School of Mathematics and Statistics, Shandong University, Weihai 264209, Shandong, China.
College of Mathematics and Informatics, South China Agricultural University, Guangzhou, Guangdong, China.
Brief Bioinform. 2024 May 23;25(4). doi: 10.1093/bib/bbae273.

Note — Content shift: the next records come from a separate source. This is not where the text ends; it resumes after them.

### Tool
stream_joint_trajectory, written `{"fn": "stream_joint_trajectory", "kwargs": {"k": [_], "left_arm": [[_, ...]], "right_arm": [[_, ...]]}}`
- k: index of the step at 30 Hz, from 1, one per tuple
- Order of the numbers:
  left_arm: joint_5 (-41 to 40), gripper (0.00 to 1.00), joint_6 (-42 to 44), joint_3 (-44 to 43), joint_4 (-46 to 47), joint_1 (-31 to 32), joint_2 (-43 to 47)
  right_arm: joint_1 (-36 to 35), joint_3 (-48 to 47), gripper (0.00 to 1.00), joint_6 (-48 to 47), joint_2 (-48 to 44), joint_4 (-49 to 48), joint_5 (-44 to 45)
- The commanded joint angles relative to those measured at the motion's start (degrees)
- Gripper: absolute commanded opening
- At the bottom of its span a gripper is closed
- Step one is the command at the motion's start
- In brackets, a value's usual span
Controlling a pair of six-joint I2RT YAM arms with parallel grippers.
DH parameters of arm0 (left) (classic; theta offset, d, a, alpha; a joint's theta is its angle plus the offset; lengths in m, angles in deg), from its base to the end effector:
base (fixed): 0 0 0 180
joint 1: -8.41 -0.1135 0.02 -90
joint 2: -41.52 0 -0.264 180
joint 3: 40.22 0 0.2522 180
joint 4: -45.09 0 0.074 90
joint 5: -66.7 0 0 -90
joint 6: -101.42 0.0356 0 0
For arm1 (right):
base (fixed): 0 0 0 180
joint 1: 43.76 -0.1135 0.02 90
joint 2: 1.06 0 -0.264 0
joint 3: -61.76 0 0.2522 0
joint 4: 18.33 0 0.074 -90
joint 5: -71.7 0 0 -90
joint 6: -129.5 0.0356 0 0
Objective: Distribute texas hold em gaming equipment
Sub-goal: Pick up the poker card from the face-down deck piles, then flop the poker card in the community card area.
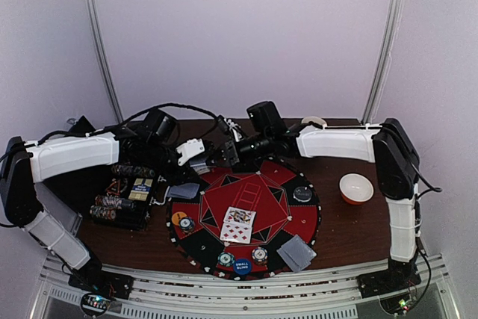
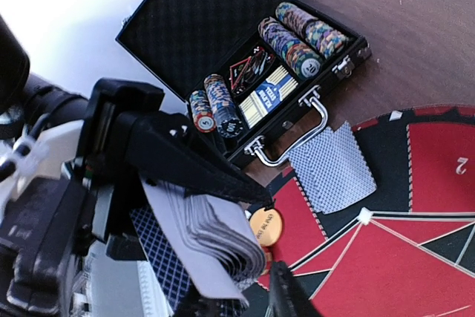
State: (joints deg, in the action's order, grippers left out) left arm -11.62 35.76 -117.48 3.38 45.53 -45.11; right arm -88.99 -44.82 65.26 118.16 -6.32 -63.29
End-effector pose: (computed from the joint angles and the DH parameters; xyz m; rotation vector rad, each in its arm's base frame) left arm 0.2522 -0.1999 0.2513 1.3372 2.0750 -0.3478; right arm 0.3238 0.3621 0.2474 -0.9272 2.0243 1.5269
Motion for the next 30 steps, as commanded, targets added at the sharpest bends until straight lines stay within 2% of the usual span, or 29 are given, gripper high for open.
{"fn": "stream_joint_trajectory", "kwargs": {"k": [1, 6, 12, 16, 21, 23, 26, 30], "left_arm": [[-0.08, 0.32, 0.26, -0.3, 2.72, -0.13, 0.21], [-0.3, 0.32, 0.25, -0.3, 2.72, -0.18, 0.16], [-0.58, 0.32, 0.12, -0.3, 2.71, -0.13, 0.19], [-1.16, 0.32, 0.17, -0.39, 2.72, -0.17, 0.16], [-2.24, 0.32, -0.08, -0.71, 2.71, -0.13, 0.06], [-2.35, 0.32, -0.12, -0.66, 2.72, -0.17, 0.1], [-2.37, 0.32, -0.08, -0.64, 2.67, -0.15, -0.02], [-2.14, 0.32, -0.26, -0.74, 2.71, -0.18, -0.12]], "right_arm": [[0.46, -0.7, 0.18, -2.81, -3.56, 4.46, 1.79], [0.82, -0.67, 0.0, -3.62, -4.79, 6.1, 1.74], [2.07, -0.26, 0.0, -5.99, -7.07, 8.69, 2.67], [4.06, 0.8, 0.0, -11.16, -11.06, 12.43, 7.89], [5.18, 7.0, 0.0, -28.15, -18.28, 14.93, 28.12], [5.13, 10.52, 0.0, -35.47, -20.57, 13.68, 33.62], [5.11, 17.15, 0.0, -47.09, -23.24, 8.1, 37.43], [3.32, 26.93, 0.0, -63.17, -23.69, -3.37, 37.73]]}}
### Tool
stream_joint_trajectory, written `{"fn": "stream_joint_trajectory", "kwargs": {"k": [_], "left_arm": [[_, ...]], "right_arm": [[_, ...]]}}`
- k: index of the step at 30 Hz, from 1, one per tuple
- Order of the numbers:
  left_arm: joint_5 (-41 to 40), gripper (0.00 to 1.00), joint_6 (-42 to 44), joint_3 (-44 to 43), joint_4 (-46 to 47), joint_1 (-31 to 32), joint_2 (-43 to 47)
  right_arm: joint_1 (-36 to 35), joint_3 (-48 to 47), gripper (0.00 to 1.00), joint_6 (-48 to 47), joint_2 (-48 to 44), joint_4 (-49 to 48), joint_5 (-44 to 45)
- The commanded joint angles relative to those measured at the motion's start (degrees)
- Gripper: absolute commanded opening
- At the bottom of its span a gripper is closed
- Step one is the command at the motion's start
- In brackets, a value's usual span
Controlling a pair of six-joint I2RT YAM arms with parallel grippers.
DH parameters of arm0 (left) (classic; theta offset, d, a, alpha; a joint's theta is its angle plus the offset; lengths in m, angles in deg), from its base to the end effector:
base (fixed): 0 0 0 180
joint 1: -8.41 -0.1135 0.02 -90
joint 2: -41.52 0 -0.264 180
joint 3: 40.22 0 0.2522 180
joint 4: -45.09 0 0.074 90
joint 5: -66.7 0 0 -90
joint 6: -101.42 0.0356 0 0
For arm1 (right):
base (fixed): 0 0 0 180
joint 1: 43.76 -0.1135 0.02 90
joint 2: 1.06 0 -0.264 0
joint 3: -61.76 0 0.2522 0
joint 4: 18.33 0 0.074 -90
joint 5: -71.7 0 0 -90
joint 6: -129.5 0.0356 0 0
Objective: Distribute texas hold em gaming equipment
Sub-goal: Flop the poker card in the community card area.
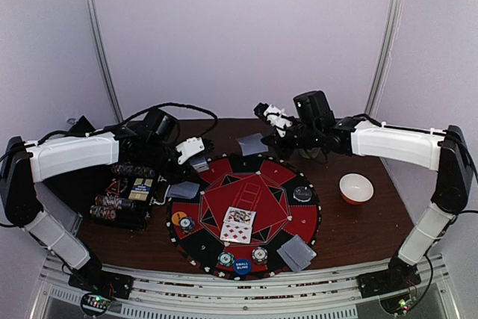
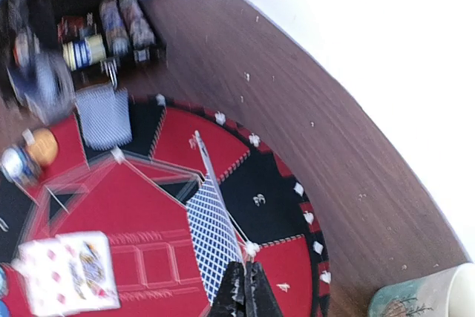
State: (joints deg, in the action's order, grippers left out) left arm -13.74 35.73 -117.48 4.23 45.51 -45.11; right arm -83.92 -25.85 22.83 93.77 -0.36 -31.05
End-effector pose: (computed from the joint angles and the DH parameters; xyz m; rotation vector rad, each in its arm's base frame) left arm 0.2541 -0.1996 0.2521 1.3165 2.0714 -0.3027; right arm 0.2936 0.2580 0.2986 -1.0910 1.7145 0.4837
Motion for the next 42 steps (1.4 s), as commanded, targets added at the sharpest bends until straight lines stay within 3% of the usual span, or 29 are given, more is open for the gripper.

Cluster analysis, a pivotal step in single-cell sequencing data analysis, presents substantial opportunities to effectively unveil the molecular mechanisms underlying cellular heterogeneity and intercellular phenotypic variations. However, the inherent imperfections arise as different clustering algorithms yield diverse estimates of cluster numbers and cluster assignments. This study introduces Single Cell Consistent Clustering based on Spectral Matrix Decomposition (SCSMD), a comprehensive clustering approach that integrates the strengths of multiple methods to determine the optimal clustering scheme. Testing the performance of SCSMD across different distances and employing the bespoke evaluation metric, the methodological selection undergoes validation to ensure the optimal efficacy of the SCSMD. A consistent clustering test is conducted on 15 authentic scRNA-seq datasets. The application of SCSMD to human embryonic stem cell scRNA-seq data successfully identifies known cell types and delineates their developmental trajectories. Similarly, when applied to glioblastoma cells, SCSMD accurately detects pre-existing cell types and provides finer sub-division within one of the original clusters. The results affirm the robust performance of our SCSMD method in terms of both the number of clusters and cluster assignments. Moreover, we have broadened the application scope of SCSMD to encompass larger datasets, thereby furnishing additional evidence of its superiority. The findings suggest that SCSMD is poised for application to additional scRNA-seq datasets and for further downstream analyses.
聚类分析是单细胞测序数据分析中的关键步骤,它为有效揭示细胞异质性和细胞间表型变异的分子机制提供了重要机会。然而,由于不同的聚类算法对聚类数量和聚类分配的估计不同,因此存在内在的不完美。本研究提出了基于谱矩阵分解的单细胞一致性聚类(SCSMD),这是一种综合聚类方法,它整合了多种方法的优势,以确定最佳的聚类方案。我们通过在不同距离上测试 SCSMD 的性能,并采用专门的评估指标,对方法选择进行验证,以确保 SCSMD 的最佳效果。我们对 15 个真实的 scRNA-seq 数据集进行了一致聚类测试。将 SCSMD 应用于人类胚胎干细胞 scRNA-seq 数据成功地识别了已知的细胞类型,并描绘了它们的发育轨迹。同样,当应用于神经胶质瘤细胞时,SCSMD 可以准确地检测到预先存在的细胞类型,并在其中一个原始聚类中提供更精细的细分。结果证实了我们的 SCSMD 方法在聚类数量和聚类分配方面的稳健性能。此外,我们还拓宽了 SCSMD 的应用范围,使其能够涵盖更大的数据集,从而进一步证明了它的优越性。这些发现表明,SCSMD 有望应用于更多的 scRNA-seq 数据集,并进行进一步的下游分析。